Give again, unaltered, the lines of the listing below that run from the line having "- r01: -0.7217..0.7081" through the line having "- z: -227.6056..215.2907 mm".

STORED DATA START

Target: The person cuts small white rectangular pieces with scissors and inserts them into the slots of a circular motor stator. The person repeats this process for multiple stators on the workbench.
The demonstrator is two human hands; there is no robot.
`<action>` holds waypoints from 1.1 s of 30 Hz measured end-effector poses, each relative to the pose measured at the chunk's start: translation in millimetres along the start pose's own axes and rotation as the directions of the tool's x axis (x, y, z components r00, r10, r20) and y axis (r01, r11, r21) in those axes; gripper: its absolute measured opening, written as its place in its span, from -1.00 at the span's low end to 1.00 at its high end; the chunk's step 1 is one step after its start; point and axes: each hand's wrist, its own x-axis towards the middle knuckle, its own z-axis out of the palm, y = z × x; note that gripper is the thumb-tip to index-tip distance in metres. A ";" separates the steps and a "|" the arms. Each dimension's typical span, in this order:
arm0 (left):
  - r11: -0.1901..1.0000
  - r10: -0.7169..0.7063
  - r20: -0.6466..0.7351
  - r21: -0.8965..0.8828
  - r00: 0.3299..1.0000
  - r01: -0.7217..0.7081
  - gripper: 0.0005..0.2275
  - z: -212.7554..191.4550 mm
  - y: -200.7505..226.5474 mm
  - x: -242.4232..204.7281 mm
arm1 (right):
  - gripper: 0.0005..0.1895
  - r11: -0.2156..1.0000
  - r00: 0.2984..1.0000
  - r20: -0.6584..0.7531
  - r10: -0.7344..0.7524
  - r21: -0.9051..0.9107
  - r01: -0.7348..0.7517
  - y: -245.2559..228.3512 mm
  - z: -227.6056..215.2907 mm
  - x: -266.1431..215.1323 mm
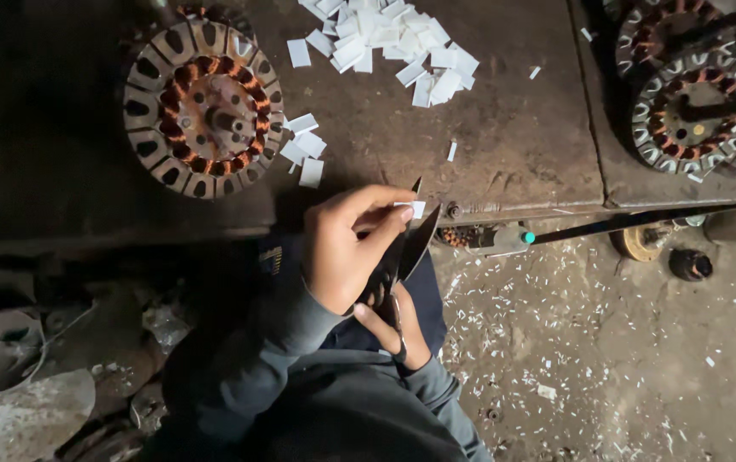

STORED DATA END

# [EXERCISE RESULT]
  - r01: -0.7217..0.7081
  - gripper: 0.0005..0.2275
  - z: -212.7554..191.4550 mm
  - y: -200.7505..226.5474 mm
  - x: -242.4232..204.7281 mm
arm1 (right):
  - gripper: 0.0005..0.1895
  - r11: -0.2156..1.0000
  - r00: 0.2984..1.0000
  - r20: -0.6584..0.7531
  - r10: -0.7344..0.7524
  - r21: -0.9051..0.9107
  - r01: -0.7348..0.7517
  - y: -245.2559..228.3512 mm
  - z: -227.6056..215.2907 mm

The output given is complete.